She reached for him in the darkness, found his face, and captured his jaw. “Don’t. I liked it.”
He stilled and stared down at her, shocked and even more the hell confused. “I left marks. Like he did.”
“Yes, but the difference is I enjoyed it.”
He cringed and looked away.
“I never did with him.” She turned his face back to hers. “Not once. And you gave me a choice. I felt it when you freed me. He never did that. You’re not like him, Nick. Not at all.”
He studied her eyes in the silence. Again searched for lies. And found…only truth. Or at least a truth she foolishly wanted to believe.
His eyelids fell closed. He didn’t know what he was. All he knew was that he was tired of trying to figure it out. Tired of everything. Tired of hatred and misery and most of all, tired of the never-ending struggle.
Her fingers grazed his cheek. “Let me help you.”
He didn’t think anyone could. And that scared him more than anything. Because for the first time in forever, he felt like she might have been the one to do just that.
If the fucking Fates had just for once been on his side.
CHAPTER THIRTEEN
“It has to be here.” Seated at a table in the great library in the heart of the castle, Callia flipped a book closed and reached for another from the mountain of ancient texts she’d pulled from the stacks. “There has to be some documentation somewhere.”
Demetrius felt the female’s frustration as strongly as if he were seated next to her. And he was living it too. He was going nuts each day watching Isadora grow weaker and more tired for no apparent reason. Every time he tried to talk to her about it, she brushed him off with excuses about the Misos and the Council and Elysia. She might not want to face reality, but he knew in his heart something was wrong. Something Callia couldn’t find medically but which was draining her of her very life force.
He tried not to dwell on the fact she was shutting him out. Tried not to think about what he’d do if he lost her. He wasn’t losing her. She was the reason his heart beat. And he was determined to find a solution. Even if it meant hour after hour sitting in this dusty library, reading every damn word that had ever been written.
From the corner of his eye, he watched Zander close the book he was searching, move to stand behind Callia, and gently massage his mate’s shoulders.
“We’ll find it,” he said to her. “Don’t worry.”
“I can’t help but worry.” Callia flicked pages faster. “You saw her this morning.
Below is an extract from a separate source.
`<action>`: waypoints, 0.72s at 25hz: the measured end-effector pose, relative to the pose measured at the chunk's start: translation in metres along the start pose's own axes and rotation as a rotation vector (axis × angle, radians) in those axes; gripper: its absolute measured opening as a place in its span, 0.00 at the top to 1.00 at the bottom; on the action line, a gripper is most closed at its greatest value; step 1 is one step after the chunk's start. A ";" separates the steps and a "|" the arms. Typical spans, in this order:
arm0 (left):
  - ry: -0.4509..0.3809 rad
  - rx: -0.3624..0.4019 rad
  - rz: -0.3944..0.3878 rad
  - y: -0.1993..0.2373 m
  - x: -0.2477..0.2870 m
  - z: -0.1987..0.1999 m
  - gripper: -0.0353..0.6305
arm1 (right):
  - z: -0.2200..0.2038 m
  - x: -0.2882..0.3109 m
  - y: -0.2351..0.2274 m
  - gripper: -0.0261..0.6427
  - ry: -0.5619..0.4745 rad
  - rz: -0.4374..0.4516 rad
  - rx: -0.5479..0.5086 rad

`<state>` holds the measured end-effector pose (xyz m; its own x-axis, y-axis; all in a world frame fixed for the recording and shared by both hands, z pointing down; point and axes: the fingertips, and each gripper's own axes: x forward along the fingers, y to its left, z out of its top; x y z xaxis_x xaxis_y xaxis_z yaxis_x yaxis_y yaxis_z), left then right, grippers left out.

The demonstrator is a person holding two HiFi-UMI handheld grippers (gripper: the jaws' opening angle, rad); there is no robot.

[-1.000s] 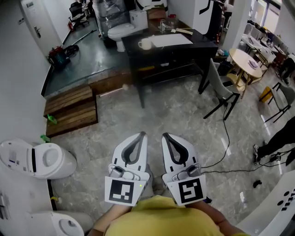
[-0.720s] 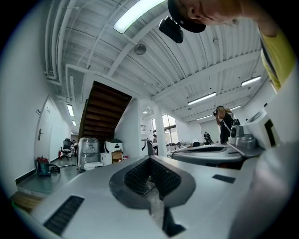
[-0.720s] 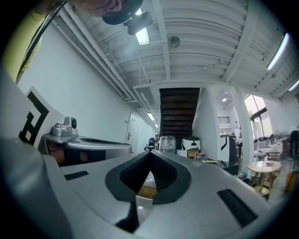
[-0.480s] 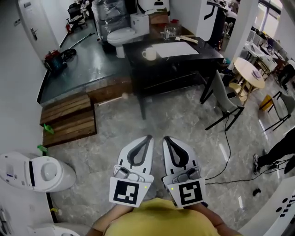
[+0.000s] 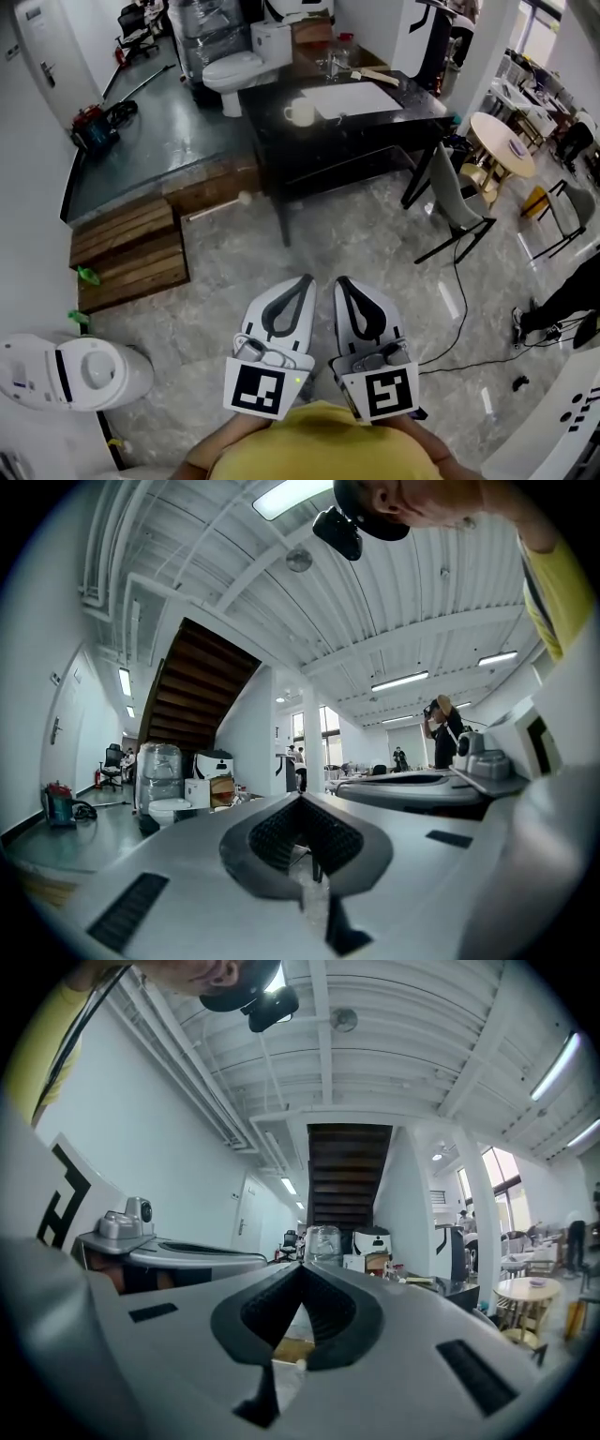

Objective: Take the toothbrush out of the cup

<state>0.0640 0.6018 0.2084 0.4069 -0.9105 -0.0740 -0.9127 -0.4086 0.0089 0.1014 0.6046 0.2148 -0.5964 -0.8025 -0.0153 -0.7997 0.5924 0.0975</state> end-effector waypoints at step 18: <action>-0.004 -0.023 0.037 0.063 0.117 -0.017 0.93 | -0.010 0.118 -0.067 0.94 -0.034 0.030 0.013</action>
<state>0.0548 0.4683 0.2176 0.3729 -0.9247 -0.0769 -0.9259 -0.3762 0.0346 0.0853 0.4700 0.2168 -0.6218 -0.7818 -0.0461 -0.7822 0.6171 0.0859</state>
I think she lost another five pounds overnight.”
“Thea,” Zander said softly. “Careful.”
Callia’s auburn head came up, and she slanted a look Demetrius’s way, then cringed. “I’m sorry. I didn’t mean that the way it sounded. She’s—”
“You’re right.” Demetrius closed the book he’d finished and pushed to his feet. His hands were shaking, his stomach a tight knot, and he felt that pull to close himself off from everything and everyone, but he wasn’t giving in to it. Isadora needed him, and he wasn’t regressing back into old habits. “She’s not sleeping and barely has an appetite anymore. Whatever’s affecting her is drawing a physical reaction, even if you can’t find it.”
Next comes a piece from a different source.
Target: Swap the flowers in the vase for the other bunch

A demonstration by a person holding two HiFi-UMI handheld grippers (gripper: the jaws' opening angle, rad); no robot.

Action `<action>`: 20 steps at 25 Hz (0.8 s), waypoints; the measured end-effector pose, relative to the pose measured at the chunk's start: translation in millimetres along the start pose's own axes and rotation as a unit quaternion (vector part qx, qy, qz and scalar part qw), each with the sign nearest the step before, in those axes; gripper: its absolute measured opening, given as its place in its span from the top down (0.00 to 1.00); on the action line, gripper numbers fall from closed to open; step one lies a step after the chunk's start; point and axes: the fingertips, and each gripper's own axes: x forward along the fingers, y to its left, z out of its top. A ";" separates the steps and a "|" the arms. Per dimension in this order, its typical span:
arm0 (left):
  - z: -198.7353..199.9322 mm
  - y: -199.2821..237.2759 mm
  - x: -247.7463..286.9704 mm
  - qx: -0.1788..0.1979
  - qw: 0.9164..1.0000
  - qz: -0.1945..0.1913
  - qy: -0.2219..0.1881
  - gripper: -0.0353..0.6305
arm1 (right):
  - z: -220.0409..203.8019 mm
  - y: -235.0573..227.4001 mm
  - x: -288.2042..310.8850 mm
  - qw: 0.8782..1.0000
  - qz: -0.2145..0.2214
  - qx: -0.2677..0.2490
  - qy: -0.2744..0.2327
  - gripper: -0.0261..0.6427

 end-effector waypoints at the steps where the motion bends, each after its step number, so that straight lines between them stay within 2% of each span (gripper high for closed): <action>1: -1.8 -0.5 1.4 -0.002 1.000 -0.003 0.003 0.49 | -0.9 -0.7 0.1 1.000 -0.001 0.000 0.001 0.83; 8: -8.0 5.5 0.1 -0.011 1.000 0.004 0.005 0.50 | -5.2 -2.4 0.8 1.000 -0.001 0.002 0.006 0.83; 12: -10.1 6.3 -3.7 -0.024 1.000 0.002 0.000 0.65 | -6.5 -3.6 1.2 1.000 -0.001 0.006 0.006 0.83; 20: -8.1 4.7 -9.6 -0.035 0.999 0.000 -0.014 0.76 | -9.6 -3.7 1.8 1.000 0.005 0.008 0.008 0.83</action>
Callia sighed and looked back at the book in front of her. “Okay, let’s run through what we know.”
Demetrius moved closer and leaned against a table while Callia whipped out a notepad and started jotting notes in furious scribbles.
“She was fine a month ago.”
Demetrius thought back. “I don’t know. Physically, I started noticing her lack of appetite about a month ago, but the restlessness, the sleepless nights… Those have been going on for a couple of months at least.”
“She chalked it up to the strains of being a new mother, which it could have been,” Callia noted, “but looking back now—”
“It was probably linked to whatever this is,” Demetrius finished for her.
“Yeah,” Callia said. “That’s what I’m thinking too.”
“So what changed over the last few months?” Zander asked.
“Well, she had a baby,” Callia said.
“People have babies all the time,” Zander pointed out. “And they continue to every day.”
Callia squeezed his hand at her shoulder, and Demetrius saw the look of worry that passed over her features. Worry for her own unborn child. She nodded. “Yes. True.”
“The Misos came to Argolea,” Demetrius said. “They were living in the castle until just recently.”
“Yes.” Callia jotted another note. “It’s possible one might have passed a virus to her or that she might have come in contact with some kind of bacteria. But if that were the case, I would have seen it in my scans.”
Silence stretched in the library. After several long seconds, Zander said, “Hades’s contract on her soul was broken.”